I picked up some Propper pants at a uniform store that are less baggy than my other pairs of 5.11s, which all told aren't awful.


----------



## Handsome Robb (Sep 12, 2013)

Tigger said:


> I picked up some Propper pants at a uniform store that are less baggy than my other pairs of 5.11s, which all told aren't awful.



I have 5.11 both Tac-lite and regular along with a pair of those Proppers and the Proppers seem baggier to me although they are a size bigger. I wish we could still get them though, ours have a reflective stripe and it definitely helps at night. The 5.11s are definitely more comfortable though.


----------



## Tigger (Sep 12, 2013)

Robb said:


> I have 5.11 both Tac-lite and regular along with a pair of those Proppers and the Proppers seem baggier to me although they are a size bigger. I wish we could still get them though, ours have a reflective stripe and it definitely helps at night. The 5.11s are definitely more comfortable though.
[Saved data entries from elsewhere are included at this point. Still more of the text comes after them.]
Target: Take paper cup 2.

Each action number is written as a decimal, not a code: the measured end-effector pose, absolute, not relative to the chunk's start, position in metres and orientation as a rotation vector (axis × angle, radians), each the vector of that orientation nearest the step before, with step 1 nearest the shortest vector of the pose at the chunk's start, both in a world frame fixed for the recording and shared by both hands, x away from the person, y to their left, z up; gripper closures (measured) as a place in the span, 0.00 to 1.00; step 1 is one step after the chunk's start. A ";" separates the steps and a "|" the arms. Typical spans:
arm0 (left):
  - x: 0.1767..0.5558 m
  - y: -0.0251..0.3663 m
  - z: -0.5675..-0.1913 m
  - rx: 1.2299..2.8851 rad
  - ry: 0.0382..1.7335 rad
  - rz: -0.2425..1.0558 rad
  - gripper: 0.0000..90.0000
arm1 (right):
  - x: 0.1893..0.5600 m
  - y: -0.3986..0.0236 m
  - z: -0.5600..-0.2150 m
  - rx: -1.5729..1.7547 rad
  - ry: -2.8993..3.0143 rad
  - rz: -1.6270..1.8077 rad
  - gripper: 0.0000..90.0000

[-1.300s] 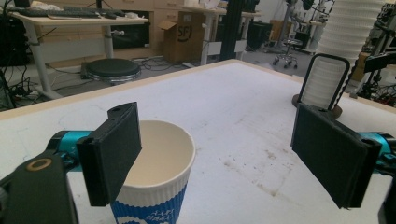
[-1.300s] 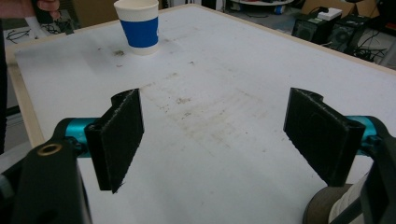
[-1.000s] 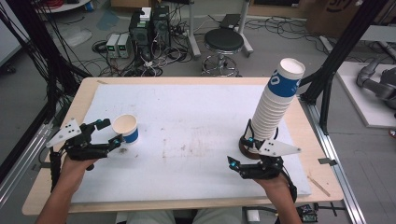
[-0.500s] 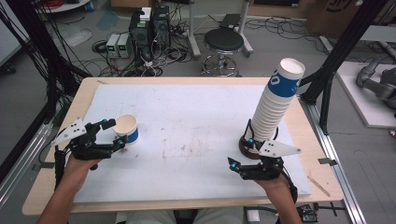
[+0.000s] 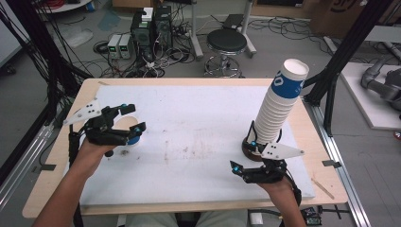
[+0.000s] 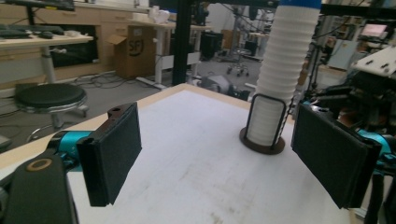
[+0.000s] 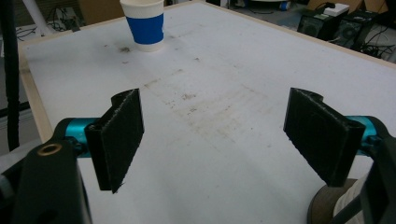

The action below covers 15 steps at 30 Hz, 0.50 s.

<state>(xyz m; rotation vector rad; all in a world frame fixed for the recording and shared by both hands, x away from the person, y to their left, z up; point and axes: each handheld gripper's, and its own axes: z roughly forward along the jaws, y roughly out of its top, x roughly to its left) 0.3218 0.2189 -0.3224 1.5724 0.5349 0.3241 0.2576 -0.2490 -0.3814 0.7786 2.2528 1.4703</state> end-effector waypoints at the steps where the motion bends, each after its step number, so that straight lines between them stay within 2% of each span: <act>1: 0.326 0.209 -0.314 1.576 0.514 0.308 0.18 | 0.257 -0.249 -0.382 0.784 2.259 1.466 0.23; 15: 0.343 0.150 -0.272 1.629 0.395 0.261 0.18 | 0.258 -0.248 -0.382 0.778 2.274 1.475 0.23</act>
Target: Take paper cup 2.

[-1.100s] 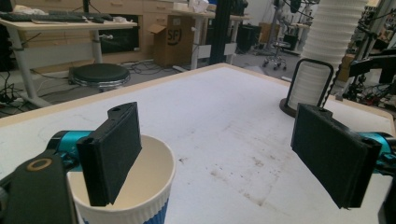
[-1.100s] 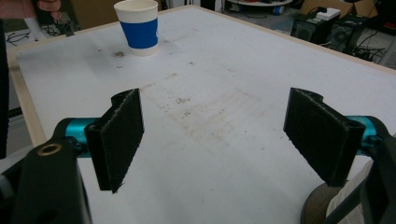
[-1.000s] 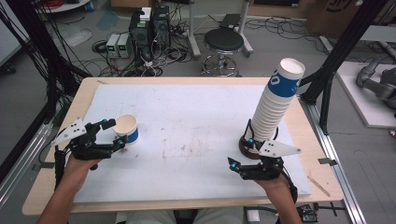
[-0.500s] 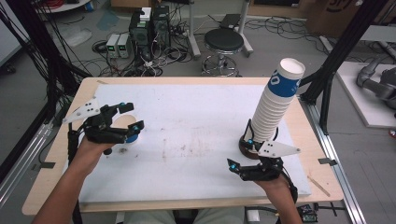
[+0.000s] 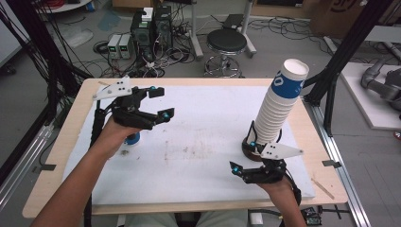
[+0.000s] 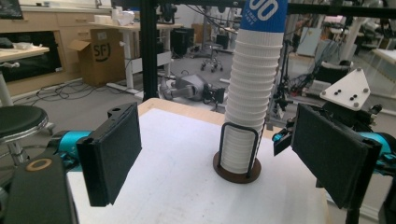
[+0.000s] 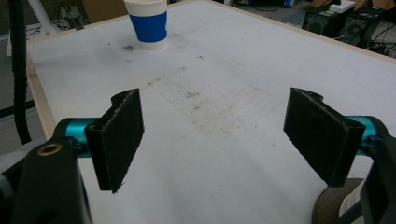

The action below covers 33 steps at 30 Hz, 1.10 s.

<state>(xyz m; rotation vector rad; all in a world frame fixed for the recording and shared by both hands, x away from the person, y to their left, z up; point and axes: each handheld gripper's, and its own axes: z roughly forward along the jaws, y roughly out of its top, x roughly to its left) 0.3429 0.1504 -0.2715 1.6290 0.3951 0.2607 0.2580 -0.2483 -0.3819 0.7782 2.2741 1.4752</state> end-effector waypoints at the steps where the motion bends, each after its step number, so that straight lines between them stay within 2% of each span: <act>1: 0.344 0.146 -0.270 1.624 0.396 0.249 0.18 | 0.258 -0.248 -0.382 0.777 2.275 1.475 0.23; 8: 0.354 0.119 -0.257 1.639 0.353 0.221 0.18 | 0.258 -0.248 -0.382 0.771 2.278 1.465 0.23; 17: 0.372 0.063 -0.234 1.662 0.258 0.161 0.18 | 0.258 -0.247 -0.380 0.766 2.280 1.473 0.23; 33: 0.391 -0.011 -0.204 1.674 0.201 0.099 0.18 | 0.256 -0.253 -0.381 0.779 2.279 1.491 0.23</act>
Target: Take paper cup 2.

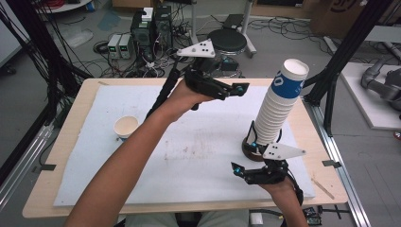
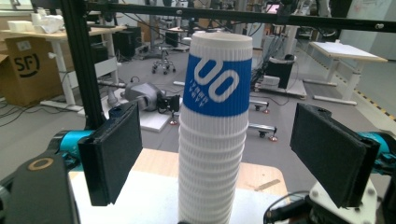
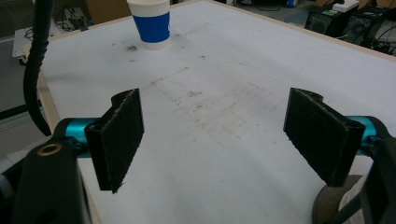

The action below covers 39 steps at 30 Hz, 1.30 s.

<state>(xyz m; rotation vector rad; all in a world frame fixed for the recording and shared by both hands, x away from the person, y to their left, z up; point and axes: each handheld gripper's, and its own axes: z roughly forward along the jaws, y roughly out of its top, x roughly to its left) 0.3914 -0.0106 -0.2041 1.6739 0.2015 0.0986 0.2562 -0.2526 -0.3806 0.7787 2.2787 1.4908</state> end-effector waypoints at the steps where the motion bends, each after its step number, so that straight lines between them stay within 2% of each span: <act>1: 0.391 -0.011 -0.204 1.674 0.201 0.099 0.18 | 0.256 -0.253 -0.380 0.781 2.278 1.488 0.23; 5: 0.394 -0.032 -0.202 1.682 0.188 0.081 0.18 | 0.255 -0.255 -0.380 0.781 2.277 1.486 0.23; 16: 0.401 -0.061 -0.192 1.713 0.182 0.050 0.19 | 0.250 -0.261 -0.379 0.788 2.267 1.486 0.23; 33: 0.407 -0.114 -0.177 1.751 0.187 0.062 0.19 | 0.246 -0.264 -0.379 0.793 2.275 1.486 0.23; 39: 0.409 -0.116 -0.175 1.728 0.173 0.045 0.27 | 0.246 -0.265 -0.380 0.793 2.272 1.485 0.23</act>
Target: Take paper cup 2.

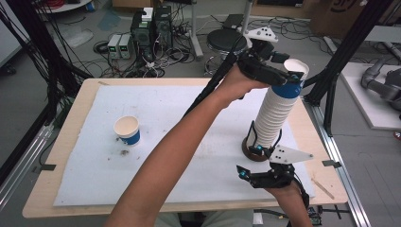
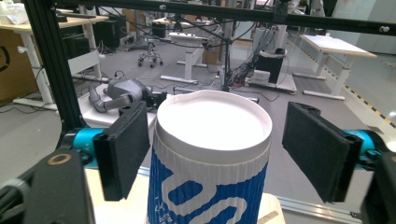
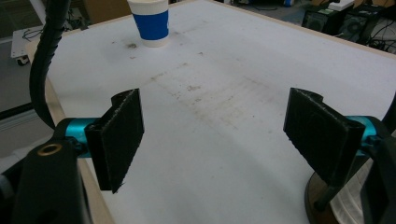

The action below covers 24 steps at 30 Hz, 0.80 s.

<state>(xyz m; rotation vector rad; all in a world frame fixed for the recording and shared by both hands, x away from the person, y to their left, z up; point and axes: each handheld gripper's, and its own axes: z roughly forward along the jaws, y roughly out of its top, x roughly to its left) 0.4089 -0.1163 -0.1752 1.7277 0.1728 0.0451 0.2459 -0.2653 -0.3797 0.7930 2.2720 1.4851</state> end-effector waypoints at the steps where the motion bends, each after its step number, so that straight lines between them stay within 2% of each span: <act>1: 0.409 -0.117 -0.175 1.728 0.174 0.048 0.29 | 0.246 -0.265 -0.380 0.794 2.273 1.485 0.23; 4: 0.409 -0.116 -0.174 1.733 0.168 0.056 0.34 | 0.246 -0.265 -0.380 0.799 2.277 1.487 0.23; 14: 0.408 -0.116 -0.172 1.742 0.158 0.087 0.36 | 0.246 -0.265 -0.380 0.798 2.274 1.485 0.23; 24: 0.406 -0.109 -0.158 1.670 0.169 0.078 0.36 | 0.246 -0.265 -0.381 0.797 2.272 1.493 0.23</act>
Hah we well we seem to be having the opposite experience. Guess that means Epi loses!


----------



## socalmedic (Sep 14, 2013)

the 5.11 women's pants actually fit great. go ahead, make fun, but they fit like my jeans (Levi 527). I am a 32x30 and fit the size 6, you are probably the same.


----------



## UKMEDICARABIA (Sep 14, 2013)

We get ours given to us...


----------



## EpiEMS (Sep 15, 2013)

Robb said:


> I have 5.11 both Tac-lite and regular along with a pair of those Proppers and the Proppers seem baggier to me although they are a size bigger. I wish we could still get them though, ours have a reflective stripe and it definitely helps at night. The 5.11s are definitely more comfortable though.



How are the Tac-Lites? Slim-ish?


----------